Example 2 A mixed uranyl-zirconyl chloride solution was obtained with a content of 7 g total oxide per 100 ml, the weight ratio of uranium oxide to zirconium oxide was 2.3: 1. Excess hydrochloric acid was added, until the pH was 0.12 and the specific conductivity was 0.19 mhos / cm. 4 1 this solution were brought into the electrodialysis cell according to Example 1 and in converted to a sol.

The electrodialysis was finished when the pH value reached 3.2 and the specific conductivity had reached a value of 1.6 10-mhos / cm.

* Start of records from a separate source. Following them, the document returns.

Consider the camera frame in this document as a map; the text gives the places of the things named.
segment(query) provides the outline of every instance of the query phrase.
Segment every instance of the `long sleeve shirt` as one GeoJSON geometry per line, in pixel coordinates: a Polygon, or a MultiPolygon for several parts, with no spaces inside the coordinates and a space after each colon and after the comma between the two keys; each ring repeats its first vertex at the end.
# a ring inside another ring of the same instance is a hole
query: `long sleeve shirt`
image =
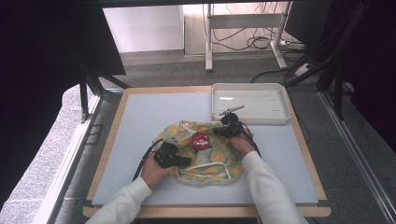
{"type": "MultiPolygon", "coordinates": [[[[283,184],[271,167],[255,151],[242,160],[247,171],[251,197],[264,224],[307,223],[283,184]]],[[[120,189],[108,203],[88,220],[87,224],[129,224],[140,211],[140,204],[151,194],[151,189],[139,176],[120,189]]]]}

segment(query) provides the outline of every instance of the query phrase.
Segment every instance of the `red lid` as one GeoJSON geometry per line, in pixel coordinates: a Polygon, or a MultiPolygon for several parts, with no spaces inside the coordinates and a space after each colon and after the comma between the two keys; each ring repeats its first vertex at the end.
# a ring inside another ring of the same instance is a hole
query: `red lid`
{"type": "Polygon", "coordinates": [[[195,134],[192,135],[191,146],[195,149],[195,151],[205,150],[209,148],[209,145],[210,145],[210,139],[207,133],[196,132],[195,134]]]}

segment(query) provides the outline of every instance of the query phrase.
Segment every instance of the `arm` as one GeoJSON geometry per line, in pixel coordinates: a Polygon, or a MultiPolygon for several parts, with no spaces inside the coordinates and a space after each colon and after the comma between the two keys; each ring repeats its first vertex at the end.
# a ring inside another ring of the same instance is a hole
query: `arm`
{"type": "Polygon", "coordinates": [[[129,224],[140,211],[140,204],[151,194],[151,189],[166,175],[177,170],[176,166],[163,169],[150,153],[142,174],[131,184],[122,187],[110,200],[88,220],[87,224],[129,224]]]}
{"type": "Polygon", "coordinates": [[[247,171],[250,194],[262,222],[307,223],[271,167],[254,151],[245,136],[231,138],[231,143],[244,156],[242,163],[247,171]]]}

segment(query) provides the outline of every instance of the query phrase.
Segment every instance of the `yellow patterned cloth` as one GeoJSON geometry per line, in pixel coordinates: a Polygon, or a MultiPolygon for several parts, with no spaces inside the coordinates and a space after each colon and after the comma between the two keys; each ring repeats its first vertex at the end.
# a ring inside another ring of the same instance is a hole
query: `yellow patterned cloth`
{"type": "Polygon", "coordinates": [[[177,155],[192,159],[189,167],[179,169],[172,177],[195,186],[224,185],[234,182],[243,173],[242,156],[227,139],[213,133],[221,123],[182,120],[169,125],[154,140],[163,139],[178,148],[177,155]],[[191,138],[196,132],[209,135],[210,146],[195,154],[191,138]]]}

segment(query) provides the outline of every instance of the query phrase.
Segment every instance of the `white tray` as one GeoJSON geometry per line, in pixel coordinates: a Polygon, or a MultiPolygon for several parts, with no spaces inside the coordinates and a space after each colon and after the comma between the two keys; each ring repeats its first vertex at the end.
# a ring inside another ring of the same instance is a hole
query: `white tray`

The sol obtained was black and settled even after standing for a long time not off. Electron micrographs showed that the sol was essentially of well-dispersed 3 to 7 millimicron particles with a few initial aggregates on the order of 15 millimicrons. That was uranium oxide and zirconium oxide dispersed so intimately that the particles had a homogeneous appearance.

Claims (6)

Claims: 1. A process for the production of a stable actinide oxide particle, in particular sols containing uranium oxide particles by electrodialytic separation of the anions from an actinide salt solution, characterized in that one zirconium salt containing actinide salt solution electrodialysed. 2. The method according to claim 1, characterized in that for production of a uranium oxide sol in the solution is a weight ratio of uranium to zirconium as UO2 and ZrO2, from 5: 1 to 2: 1 is applied. 3. The method according to claim 2, characterized in that a weight ratio of about 3: 1 is applied. 4. The method according to claim 1 to 3, characterized in that as Salts used in the solution to be electrodialysed uranyl chloride and zirconyl chloride will. 5. The method according to claim 1 to 4, characterized in that the Uranium and zirconium salt solution intermittently during electrodialysis is heated to a temperature of 800 C. 6. The method according to claim 1 to 5, characterized in that the Electrodialysis is interrupted when the sol in the electrodialysis dialysis cell one pH value from 2.5 to 4.5 and a specific conductivity from 10-2 to 3 10-4 mhos / cm owns. Older patents considered: German Patent No. 1 145 157.